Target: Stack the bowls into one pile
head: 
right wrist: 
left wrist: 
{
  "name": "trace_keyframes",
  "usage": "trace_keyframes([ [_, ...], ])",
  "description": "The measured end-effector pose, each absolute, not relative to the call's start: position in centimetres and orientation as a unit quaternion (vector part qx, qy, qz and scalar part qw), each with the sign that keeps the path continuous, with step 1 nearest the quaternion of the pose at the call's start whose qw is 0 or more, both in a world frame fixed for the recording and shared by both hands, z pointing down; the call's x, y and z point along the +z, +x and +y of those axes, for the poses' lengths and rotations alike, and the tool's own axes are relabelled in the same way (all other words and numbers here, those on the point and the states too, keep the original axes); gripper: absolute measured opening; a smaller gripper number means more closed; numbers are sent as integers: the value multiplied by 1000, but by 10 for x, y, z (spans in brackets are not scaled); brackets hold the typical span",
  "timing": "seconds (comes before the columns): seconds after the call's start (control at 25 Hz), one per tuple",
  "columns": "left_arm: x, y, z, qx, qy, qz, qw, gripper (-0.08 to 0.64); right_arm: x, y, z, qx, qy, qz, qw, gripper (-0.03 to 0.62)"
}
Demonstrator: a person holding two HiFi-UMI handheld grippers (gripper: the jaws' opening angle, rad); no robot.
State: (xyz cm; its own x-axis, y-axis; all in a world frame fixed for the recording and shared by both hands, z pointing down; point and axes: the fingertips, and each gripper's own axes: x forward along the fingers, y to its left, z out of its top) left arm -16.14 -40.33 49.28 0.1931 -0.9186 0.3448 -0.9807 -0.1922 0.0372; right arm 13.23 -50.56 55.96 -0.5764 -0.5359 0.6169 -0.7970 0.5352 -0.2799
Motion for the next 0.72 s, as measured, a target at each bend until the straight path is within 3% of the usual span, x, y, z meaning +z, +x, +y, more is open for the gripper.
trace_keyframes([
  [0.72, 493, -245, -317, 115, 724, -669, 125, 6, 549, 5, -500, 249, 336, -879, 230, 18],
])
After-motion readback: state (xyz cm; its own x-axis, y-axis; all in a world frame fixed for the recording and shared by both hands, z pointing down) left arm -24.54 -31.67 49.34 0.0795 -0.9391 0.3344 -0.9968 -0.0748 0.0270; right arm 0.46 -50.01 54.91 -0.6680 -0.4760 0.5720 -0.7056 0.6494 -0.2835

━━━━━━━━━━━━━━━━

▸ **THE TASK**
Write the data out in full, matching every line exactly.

▸ **SOLUTION FOR THIS EXERCISE**
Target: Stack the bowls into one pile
head: 
right wrist: 
left wrist: 
{
  "name": "trace_keyframes",
  "usage": "trace_keyframes([ [_, ...], ])",
  "description": "The measured end-effector pose, each absolute, not relative to the call's start: position in centimetres and orientation as a unit quaternion (vector part qx, qy, qz and scalar part qw), each with the sign that keeps the path continuous, with step 1 nearest the quaternion of the pose at the call's start whose qw is 0 or more, both in a world frame fixed for the recording and shared by both hands, z pointing down; the call's x, y and z point along the +z, +x and +y of those axes, for the poses' lengths and rotations alike, and the tool's own axes are relabelled in the same way (all other words and numbers here, those on the point and the states too, keep the original axes); gripper: absolute measured opening; a smaller gripper number means more closed; numbers are sent as integers: the value multiplied by 1000, but by 10 for x, y, z (spans in brackets are not scaled); brackets hold the typical span",
  "timing": "seconds (comes before the columns): seconds after the call's start (control at 25 Hz), one per tuple",
  "columns": "left_arm: x, y, z, qx, qy, qz, qw, gripper (-0.08 to 0.64); right_arm: x, y, z, qx, qy, qz, qw, gripper (-0.03 to 0.62)"
}
Demonstrator: a person holding two HiFi-UMI handheld grippers (gripper: the jaws' opening angle, rad); no robot.
State: (xyz cm; its own x-axis, y-axis; all in a world frame fixed for the recording and shared by both hands, z pointing down; point and axes: the fingertips, and each gripper's own axes: x forward along the fingers, y to its left, z out of its top) left arm -16.14 -40.33 49.28 0.1931 -0.9186 0.3448 -0.9807 -0.1922 0.0372; right arm 13.23 -50.56 55.96 -0.5764 -0.5359 0.6169 -0.7970 0.5352 -0.2799
Motion for the next 0.72 s, as measured, a target at each bend until the straight path is within 3% of the usual span, x, y, z meaning +z, +x, +y, more is open for the gripper.
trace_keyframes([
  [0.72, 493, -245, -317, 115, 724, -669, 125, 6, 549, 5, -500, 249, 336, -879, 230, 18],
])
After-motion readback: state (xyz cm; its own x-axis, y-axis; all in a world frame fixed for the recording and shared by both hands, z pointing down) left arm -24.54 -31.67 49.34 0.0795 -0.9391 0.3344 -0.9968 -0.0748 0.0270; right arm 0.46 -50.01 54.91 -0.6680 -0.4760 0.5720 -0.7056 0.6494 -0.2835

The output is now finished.